**Source records:**
= Beginning of Section =

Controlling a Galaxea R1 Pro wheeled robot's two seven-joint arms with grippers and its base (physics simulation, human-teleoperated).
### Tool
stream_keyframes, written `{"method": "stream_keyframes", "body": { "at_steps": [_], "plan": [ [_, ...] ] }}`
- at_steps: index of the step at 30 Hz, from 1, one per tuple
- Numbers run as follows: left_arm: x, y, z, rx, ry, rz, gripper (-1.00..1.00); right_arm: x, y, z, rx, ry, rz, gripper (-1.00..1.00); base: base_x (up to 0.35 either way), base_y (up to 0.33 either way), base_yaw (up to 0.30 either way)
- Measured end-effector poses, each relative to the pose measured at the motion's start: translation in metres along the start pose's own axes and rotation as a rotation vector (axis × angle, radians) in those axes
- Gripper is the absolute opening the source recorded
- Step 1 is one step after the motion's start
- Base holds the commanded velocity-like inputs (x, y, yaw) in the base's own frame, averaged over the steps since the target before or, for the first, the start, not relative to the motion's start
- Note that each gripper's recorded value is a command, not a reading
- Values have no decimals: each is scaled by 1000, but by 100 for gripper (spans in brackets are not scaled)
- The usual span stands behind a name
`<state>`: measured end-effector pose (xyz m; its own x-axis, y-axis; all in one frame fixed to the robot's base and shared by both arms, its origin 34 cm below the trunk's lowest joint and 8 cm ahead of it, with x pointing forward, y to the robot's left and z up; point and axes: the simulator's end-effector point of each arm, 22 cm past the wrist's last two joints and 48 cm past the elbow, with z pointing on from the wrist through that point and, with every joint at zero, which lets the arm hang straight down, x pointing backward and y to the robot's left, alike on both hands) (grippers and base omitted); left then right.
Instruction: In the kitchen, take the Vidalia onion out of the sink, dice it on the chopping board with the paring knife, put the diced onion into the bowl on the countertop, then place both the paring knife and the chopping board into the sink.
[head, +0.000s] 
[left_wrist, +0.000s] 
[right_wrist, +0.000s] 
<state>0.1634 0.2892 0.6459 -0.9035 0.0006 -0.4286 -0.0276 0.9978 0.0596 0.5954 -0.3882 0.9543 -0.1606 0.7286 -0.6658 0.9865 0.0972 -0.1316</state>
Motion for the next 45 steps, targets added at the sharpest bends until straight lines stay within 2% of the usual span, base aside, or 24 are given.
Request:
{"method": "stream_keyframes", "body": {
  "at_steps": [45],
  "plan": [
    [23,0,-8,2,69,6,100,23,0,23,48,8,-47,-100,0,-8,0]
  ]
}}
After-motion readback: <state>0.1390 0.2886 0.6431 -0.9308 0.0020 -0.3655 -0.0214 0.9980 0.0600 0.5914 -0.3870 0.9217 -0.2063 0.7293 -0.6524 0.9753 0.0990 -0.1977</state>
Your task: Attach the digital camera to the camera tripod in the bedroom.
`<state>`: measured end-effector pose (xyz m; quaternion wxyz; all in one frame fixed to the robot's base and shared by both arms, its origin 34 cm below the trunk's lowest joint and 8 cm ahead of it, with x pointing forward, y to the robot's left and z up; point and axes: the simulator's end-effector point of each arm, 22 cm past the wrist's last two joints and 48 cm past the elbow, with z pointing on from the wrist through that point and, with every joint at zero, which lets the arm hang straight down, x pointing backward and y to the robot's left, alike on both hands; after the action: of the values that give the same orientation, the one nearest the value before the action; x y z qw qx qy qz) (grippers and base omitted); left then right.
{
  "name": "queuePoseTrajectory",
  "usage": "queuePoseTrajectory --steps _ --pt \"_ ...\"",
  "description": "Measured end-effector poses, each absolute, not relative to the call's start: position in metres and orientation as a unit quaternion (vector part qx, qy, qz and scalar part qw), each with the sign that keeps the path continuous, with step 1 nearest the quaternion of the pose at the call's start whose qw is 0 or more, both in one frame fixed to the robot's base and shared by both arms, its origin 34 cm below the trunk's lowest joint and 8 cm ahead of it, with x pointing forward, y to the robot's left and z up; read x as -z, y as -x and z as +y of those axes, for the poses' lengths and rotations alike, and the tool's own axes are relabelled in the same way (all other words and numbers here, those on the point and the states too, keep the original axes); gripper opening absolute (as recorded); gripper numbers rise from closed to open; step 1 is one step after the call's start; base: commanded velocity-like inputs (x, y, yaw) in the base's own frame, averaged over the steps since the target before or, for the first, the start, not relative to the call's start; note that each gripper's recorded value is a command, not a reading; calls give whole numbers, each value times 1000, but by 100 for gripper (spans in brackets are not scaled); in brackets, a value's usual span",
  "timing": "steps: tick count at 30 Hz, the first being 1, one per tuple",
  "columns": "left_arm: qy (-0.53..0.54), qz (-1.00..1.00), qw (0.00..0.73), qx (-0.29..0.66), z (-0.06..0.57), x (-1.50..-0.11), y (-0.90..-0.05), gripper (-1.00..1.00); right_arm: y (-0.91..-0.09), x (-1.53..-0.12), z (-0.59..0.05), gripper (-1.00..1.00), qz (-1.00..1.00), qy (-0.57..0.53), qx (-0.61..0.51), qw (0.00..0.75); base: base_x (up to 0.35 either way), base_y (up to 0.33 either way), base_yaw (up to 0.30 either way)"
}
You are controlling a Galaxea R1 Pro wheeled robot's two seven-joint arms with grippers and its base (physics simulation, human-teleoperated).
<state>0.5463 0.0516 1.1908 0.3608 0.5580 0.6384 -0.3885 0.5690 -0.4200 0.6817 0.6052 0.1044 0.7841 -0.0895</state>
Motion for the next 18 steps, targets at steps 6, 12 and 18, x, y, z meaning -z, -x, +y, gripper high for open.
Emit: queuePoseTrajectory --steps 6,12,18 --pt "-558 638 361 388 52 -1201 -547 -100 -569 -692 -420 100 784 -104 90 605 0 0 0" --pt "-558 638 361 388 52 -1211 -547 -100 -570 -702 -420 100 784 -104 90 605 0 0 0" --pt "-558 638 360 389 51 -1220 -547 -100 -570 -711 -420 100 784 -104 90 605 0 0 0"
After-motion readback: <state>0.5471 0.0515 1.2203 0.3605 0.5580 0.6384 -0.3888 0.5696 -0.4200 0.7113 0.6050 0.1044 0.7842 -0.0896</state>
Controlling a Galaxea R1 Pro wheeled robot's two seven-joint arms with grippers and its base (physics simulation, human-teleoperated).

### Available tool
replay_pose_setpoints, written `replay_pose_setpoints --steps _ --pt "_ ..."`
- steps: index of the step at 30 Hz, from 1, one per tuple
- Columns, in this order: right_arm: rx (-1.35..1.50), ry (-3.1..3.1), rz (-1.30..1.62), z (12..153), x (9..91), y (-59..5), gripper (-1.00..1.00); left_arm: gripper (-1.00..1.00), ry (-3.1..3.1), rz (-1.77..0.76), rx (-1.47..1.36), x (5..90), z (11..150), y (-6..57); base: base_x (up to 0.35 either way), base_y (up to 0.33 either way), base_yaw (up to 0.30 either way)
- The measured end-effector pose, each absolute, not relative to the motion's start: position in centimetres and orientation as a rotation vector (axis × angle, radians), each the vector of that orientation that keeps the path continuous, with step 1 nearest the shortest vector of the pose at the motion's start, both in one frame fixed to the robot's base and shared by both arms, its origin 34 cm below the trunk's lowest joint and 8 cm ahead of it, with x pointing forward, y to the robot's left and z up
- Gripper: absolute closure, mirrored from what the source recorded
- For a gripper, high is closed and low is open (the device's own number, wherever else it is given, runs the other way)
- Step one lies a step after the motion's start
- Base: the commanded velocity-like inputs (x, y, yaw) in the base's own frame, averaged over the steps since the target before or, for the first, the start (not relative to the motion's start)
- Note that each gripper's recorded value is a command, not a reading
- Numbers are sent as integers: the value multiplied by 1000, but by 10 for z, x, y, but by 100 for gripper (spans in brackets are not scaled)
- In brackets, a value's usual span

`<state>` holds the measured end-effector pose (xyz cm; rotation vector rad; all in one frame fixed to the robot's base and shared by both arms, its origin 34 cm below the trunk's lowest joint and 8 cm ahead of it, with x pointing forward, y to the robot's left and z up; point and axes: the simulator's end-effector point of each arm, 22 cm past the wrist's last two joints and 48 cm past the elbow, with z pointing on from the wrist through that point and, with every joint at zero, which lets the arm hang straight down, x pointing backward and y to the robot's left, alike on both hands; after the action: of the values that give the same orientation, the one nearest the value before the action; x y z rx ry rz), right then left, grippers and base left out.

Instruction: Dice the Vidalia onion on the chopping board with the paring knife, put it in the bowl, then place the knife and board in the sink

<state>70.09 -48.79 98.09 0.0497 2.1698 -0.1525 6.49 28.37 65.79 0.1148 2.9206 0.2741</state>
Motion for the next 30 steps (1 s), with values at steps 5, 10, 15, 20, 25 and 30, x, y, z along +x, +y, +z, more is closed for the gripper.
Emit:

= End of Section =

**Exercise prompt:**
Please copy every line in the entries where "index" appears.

**Written response:**
- at_steps: index of the step at 30 Hz, from 1, one per tuple
- steps: index of the step at 30 Hz, from 1, one per tuple

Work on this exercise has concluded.